[Items from a dataset]
◇ ◇ ◇ ◇ ◇

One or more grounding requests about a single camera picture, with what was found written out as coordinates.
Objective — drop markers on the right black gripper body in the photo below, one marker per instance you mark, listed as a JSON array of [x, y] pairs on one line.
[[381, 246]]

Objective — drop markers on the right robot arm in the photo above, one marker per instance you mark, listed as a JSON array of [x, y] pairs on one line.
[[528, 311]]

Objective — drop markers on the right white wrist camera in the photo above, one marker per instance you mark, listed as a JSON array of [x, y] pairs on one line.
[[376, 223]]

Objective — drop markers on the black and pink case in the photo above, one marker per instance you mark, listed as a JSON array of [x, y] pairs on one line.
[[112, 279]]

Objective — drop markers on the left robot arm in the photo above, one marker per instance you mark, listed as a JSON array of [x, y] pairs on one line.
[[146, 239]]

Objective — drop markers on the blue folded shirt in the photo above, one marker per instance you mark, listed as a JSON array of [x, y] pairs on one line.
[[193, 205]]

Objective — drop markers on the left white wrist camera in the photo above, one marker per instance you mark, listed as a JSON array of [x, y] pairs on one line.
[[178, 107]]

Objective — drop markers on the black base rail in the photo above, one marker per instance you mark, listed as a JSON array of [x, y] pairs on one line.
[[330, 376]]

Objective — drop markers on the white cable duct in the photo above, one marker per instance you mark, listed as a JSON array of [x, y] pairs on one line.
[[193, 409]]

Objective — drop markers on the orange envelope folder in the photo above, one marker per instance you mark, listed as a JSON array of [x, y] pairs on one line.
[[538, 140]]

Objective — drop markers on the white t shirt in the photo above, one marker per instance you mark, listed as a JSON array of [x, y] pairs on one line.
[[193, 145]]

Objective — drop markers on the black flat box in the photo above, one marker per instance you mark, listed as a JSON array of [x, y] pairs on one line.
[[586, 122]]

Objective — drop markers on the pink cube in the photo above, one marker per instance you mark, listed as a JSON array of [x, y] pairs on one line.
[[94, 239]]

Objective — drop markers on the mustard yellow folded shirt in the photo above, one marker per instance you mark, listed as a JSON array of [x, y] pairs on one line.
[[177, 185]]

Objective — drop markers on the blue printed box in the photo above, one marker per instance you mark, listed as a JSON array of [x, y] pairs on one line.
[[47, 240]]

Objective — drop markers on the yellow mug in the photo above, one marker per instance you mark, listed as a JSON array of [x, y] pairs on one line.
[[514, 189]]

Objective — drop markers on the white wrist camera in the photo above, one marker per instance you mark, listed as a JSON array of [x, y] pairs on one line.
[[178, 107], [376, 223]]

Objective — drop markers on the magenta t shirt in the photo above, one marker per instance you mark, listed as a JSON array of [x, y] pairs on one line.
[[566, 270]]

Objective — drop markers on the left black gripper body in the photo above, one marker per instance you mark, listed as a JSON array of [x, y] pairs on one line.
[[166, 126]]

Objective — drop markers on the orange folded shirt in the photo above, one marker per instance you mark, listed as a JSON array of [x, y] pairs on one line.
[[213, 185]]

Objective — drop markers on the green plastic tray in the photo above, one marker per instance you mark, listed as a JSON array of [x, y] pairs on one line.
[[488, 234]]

◇ ◇ ◇ ◇ ◇

Write the complete data out, exactly as above.

● Answer for the task
One or more grounding requests about a single camera picture, with what was found written out as coordinates.
Objective — drop markers on the right black gripper body in the photo below, one marker per instance you mark, listed as a JSON array of [x, y] pairs on one line.
[[381, 246]]

Objective — drop markers on the right robot arm in the photo above, one marker per instance you mark, listed as a JSON array of [x, y] pairs on one line.
[[528, 311]]

Objective — drop markers on the right white wrist camera in the photo above, one marker per instance you mark, listed as a JSON array of [x, y] pairs on one line.
[[376, 223]]

Objective — drop markers on the black and pink case in the photo above, one marker per instance you mark, listed as a JSON array of [x, y] pairs on one line.
[[112, 279]]

Objective — drop markers on the left robot arm in the photo above, one marker per instance you mark, listed as a JSON array of [x, y] pairs on one line.
[[146, 239]]

Objective — drop markers on the blue folded shirt in the photo above, one marker per instance you mark, listed as a JSON array of [x, y] pairs on one line.
[[193, 205]]

Objective — drop markers on the left white wrist camera in the photo above, one marker per instance you mark, listed as a JSON array of [x, y] pairs on one line.
[[178, 107]]

Objective — drop markers on the black base rail in the photo above, one marker per instance you mark, listed as a JSON array of [x, y] pairs on one line.
[[330, 376]]

Objective — drop markers on the white cable duct in the photo above, one marker per instance you mark, listed as a JSON array of [x, y] pairs on one line.
[[193, 409]]

Objective — drop markers on the orange envelope folder in the photo above, one marker per instance you mark, listed as a JSON array of [x, y] pairs on one line.
[[538, 140]]

Objective — drop markers on the white t shirt in the photo above, one marker per instance you mark, listed as a JSON array of [x, y] pairs on one line.
[[193, 145]]

Objective — drop markers on the black flat box in the photo above, one marker per instance you mark, listed as a JSON array of [x, y] pairs on one line.
[[586, 122]]

Objective — drop markers on the pink cube in the photo above, one marker per instance you mark, listed as a JSON array of [x, y] pairs on one line.
[[94, 239]]

Objective — drop markers on the mustard yellow folded shirt in the photo above, one marker per instance you mark, listed as a JSON array of [x, y] pairs on one line.
[[177, 185]]

Objective — drop markers on the blue printed box in the photo above, one marker per instance you mark, listed as a JSON array of [x, y] pairs on one line.
[[47, 240]]

Objective — drop markers on the yellow mug in the photo above, one marker per instance you mark, listed as a JSON array of [x, y] pairs on one line.
[[514, 189]]

Objective — drop markers on the white wrist camera in the photo above, one marker per instance you mark, listed as a JSON array of [x, y] pairs on one line.
[[178, 107], [376, 223]]

Objective — drop markers on the magenta t shirt in the photo above, one marker per instance you mark, listed as a JSON array of [x, y] pairs on one line.
[[566, 270]]

Objective — drop markers on the left black gripper body in the photo above, one marker per instance you mark, listed as a JSON array of [x, y] pairs on one line.
[[166, 126]]

Objective — drop markers on the orange folded shirt in the photo above, one marker per instance you mark, listed as a JSON array of [x, y] pairs on one line.
[[213, 185]]

Objective — drop markers on the green plastic tray in the photo above, one marker per instance you mark, listed as a JSON array of [x, y] pairs on one line.
[[488, 234]]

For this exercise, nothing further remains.